Technological interventional methods
Many attempts using a variety of new technologies, are being made to develop the ‘ideal’ interventional treatment for symptomatic BPH; there is a great enthusiasm on the part of urologists to do so. Most of these techniques are aimed at reducing the ‘static’ element of outflow obstruction - the transition zone volume. All aim to achieve a satisfactory long-term therapeutic effect with fewer complications, lower costs, and a shorter hospital stay then traditional surgery.

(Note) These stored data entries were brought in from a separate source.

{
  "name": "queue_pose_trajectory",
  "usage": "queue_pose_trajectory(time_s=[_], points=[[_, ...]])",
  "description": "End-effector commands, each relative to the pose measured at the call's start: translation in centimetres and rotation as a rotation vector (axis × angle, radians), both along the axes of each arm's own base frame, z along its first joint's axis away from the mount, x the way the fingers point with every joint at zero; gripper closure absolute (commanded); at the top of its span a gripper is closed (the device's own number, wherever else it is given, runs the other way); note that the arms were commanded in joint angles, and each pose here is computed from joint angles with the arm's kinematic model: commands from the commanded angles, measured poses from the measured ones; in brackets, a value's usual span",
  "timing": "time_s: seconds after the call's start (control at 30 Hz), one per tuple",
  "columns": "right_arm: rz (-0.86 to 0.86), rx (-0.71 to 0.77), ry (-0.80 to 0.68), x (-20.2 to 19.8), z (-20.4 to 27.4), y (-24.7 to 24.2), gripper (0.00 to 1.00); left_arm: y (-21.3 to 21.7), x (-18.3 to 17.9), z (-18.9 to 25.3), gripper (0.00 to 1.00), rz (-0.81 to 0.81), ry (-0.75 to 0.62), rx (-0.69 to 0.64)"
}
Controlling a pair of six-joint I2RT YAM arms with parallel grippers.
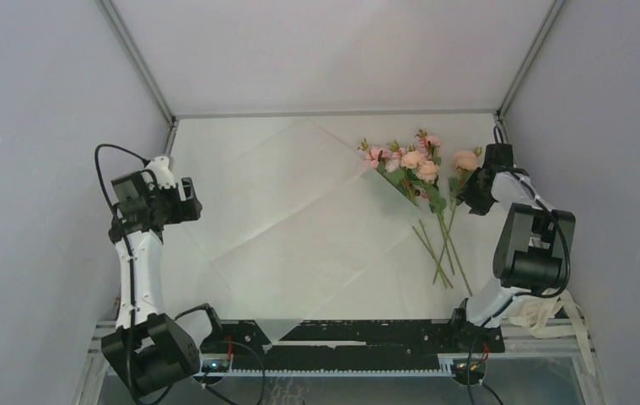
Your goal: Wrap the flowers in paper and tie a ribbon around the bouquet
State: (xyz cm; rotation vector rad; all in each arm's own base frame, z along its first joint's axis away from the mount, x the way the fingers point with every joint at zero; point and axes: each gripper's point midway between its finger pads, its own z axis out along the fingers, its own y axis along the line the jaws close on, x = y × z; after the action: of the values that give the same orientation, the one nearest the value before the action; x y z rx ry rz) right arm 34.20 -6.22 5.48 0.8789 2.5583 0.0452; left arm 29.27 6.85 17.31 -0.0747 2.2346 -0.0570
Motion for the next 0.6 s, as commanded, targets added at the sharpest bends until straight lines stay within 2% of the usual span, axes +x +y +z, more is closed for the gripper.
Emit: queue_pose_trajectory(time_s=[0.0, 0.37, 0.47, 0.57], points=[[0.046, 0.028, -0.034, 2.6, -0.4, 0.2, 0.5, -0.6, -0.6, -1.1, 0.18, -0.063, 0.041, 0.008], [0.065, 0.015, 0.031, 3.1, -3.2, -0.4, 0.56, -1.0, -0.6, -1.8, 0.18, -0.067, 0.054, -0.017], [0.083, 0.001, 0.06, 3.2, -4.2, -0.7, 0.7, -1.1, -0.7, -2.0, 0.18, -0.066, 0.061, -0.024], [0.074, -0.095, 0.088, 3.2, -3.7, -2.6, 0.85, -1.1, -0.7, -1.8, 0.18, -0.068, 0.059, -0.019]])
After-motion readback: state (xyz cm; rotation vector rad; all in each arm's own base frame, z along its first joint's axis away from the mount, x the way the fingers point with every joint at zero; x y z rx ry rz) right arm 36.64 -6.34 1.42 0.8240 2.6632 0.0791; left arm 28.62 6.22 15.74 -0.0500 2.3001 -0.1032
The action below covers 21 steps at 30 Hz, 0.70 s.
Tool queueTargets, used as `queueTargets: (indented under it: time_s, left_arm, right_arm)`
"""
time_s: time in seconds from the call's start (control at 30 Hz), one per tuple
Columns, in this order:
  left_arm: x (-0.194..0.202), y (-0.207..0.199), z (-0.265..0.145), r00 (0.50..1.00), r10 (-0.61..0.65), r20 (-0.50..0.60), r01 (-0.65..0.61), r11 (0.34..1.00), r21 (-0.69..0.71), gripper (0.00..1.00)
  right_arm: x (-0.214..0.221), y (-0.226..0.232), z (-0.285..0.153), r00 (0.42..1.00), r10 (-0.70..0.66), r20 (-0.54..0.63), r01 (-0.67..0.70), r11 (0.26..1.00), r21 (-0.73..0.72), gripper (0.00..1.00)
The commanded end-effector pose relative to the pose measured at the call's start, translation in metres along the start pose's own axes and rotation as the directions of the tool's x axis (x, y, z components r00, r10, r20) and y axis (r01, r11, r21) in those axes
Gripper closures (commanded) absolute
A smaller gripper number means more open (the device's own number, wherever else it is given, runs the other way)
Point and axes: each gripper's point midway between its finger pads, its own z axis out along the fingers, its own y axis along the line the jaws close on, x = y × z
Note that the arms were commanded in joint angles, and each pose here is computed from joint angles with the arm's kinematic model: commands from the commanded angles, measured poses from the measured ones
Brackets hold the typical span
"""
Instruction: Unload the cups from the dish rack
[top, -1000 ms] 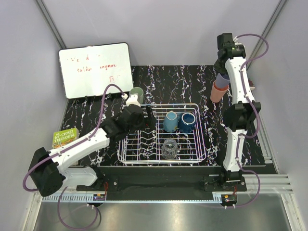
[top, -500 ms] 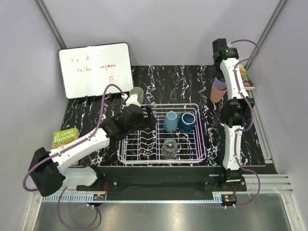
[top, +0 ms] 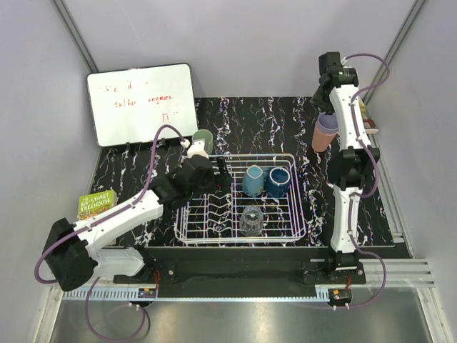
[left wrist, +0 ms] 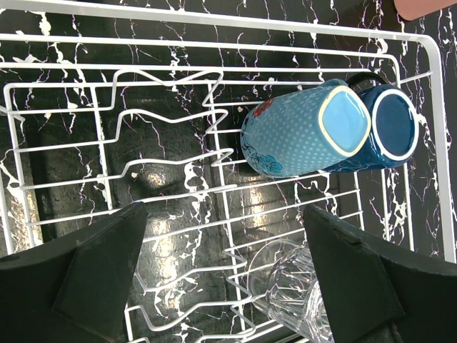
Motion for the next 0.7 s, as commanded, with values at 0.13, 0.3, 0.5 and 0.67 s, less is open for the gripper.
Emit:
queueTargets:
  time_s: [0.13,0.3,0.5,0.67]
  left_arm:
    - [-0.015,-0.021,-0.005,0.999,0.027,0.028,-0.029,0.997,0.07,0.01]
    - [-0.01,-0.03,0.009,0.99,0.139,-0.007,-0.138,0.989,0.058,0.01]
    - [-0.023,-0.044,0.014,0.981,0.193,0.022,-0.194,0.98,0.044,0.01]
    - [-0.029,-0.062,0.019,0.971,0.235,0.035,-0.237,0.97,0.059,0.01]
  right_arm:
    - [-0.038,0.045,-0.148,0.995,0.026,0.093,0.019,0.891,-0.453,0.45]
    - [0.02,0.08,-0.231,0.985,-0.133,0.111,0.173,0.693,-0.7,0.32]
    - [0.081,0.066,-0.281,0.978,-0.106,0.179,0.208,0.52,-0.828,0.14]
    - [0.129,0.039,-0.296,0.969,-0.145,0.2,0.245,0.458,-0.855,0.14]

However, as yet, none of the new minimally invasive procedures to arise has been judged to have replaced transurethral resection of the prostate (TURP) when stringent outcome criteria have been applied. While the prospects of these techniques in the management of BPH are exciting, it is important that their longer-term clinical value and safetly are assessed at an early stage, in order that their place in order that their place in the ever - expanding therapeutic armamentarium of this disease becomes clear.
TABLE 3
Specialist treatment for BPHTechnological intervention
- Balloon dilatation
- Prostatic stents (temporary and permanent)
- Hyperthermia
- Thermotherapy
- Laser ablation
- High-intensity focused ultrasound
- Focused extracorporeal pyrotherapy
- Transurethral needle ablation (TUNA)
Surgery
- Open prostatectomy
- Transurethral resection of the prostate (TURP)

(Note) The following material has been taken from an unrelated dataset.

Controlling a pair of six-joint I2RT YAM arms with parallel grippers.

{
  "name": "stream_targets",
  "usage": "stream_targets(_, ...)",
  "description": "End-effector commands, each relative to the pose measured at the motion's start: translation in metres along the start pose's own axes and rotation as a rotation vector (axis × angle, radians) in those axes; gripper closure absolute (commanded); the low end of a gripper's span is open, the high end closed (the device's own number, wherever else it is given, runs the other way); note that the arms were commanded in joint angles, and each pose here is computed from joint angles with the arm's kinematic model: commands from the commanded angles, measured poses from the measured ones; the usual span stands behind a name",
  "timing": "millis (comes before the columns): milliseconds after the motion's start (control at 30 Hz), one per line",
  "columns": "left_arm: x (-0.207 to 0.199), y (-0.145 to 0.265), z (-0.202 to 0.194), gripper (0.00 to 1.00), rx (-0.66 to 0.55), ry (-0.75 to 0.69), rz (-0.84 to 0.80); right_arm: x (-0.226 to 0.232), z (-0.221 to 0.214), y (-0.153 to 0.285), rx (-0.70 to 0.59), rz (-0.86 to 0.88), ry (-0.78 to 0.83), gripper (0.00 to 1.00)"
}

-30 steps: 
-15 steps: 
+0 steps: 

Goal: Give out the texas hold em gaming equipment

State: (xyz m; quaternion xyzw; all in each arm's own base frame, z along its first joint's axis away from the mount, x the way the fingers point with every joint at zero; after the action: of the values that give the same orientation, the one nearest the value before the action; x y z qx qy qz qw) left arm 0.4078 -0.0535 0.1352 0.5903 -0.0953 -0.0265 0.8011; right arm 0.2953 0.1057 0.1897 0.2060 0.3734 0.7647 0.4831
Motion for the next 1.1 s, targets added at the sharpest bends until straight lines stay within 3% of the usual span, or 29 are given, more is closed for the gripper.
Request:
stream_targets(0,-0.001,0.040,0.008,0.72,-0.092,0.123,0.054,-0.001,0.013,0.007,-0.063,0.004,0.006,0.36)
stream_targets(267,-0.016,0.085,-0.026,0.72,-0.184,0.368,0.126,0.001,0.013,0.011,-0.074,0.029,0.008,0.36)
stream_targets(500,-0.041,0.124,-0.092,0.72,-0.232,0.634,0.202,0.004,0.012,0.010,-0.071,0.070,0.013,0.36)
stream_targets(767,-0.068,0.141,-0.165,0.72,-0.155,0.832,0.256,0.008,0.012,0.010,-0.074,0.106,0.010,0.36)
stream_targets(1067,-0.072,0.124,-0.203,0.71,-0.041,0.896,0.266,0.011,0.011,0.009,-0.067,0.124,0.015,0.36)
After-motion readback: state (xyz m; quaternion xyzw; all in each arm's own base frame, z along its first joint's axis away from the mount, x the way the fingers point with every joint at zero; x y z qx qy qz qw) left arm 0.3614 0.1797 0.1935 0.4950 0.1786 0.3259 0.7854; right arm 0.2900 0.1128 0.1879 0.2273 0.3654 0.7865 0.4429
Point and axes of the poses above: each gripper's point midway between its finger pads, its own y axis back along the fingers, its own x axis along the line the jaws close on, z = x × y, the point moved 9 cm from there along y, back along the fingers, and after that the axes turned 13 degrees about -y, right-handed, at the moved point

- Transurethral incision of the prostate (TUIP)
Balance-sheet concept and patient - based decisions
Because there are insufficient efficacy, safety and outcome data to tailor any particular therapy to each individual patient, the ‘balance-sheet’ concept may be helpful. This involves explaining to the patient that treatment results in both indirect and direct health outcomes. The indirect health outcomes may be of no consequence to the patient’s mind (e.g. improvement in flow rate, PVR urine and pressure flow studies), while the direct health outcome, that is improvement in symptoms, is extremely important. In order that the patient can make a fully informed decision, the positive effects, the likelihood of successful long-term outcome and the relative incidence of complications for every treatment option must be explained fully.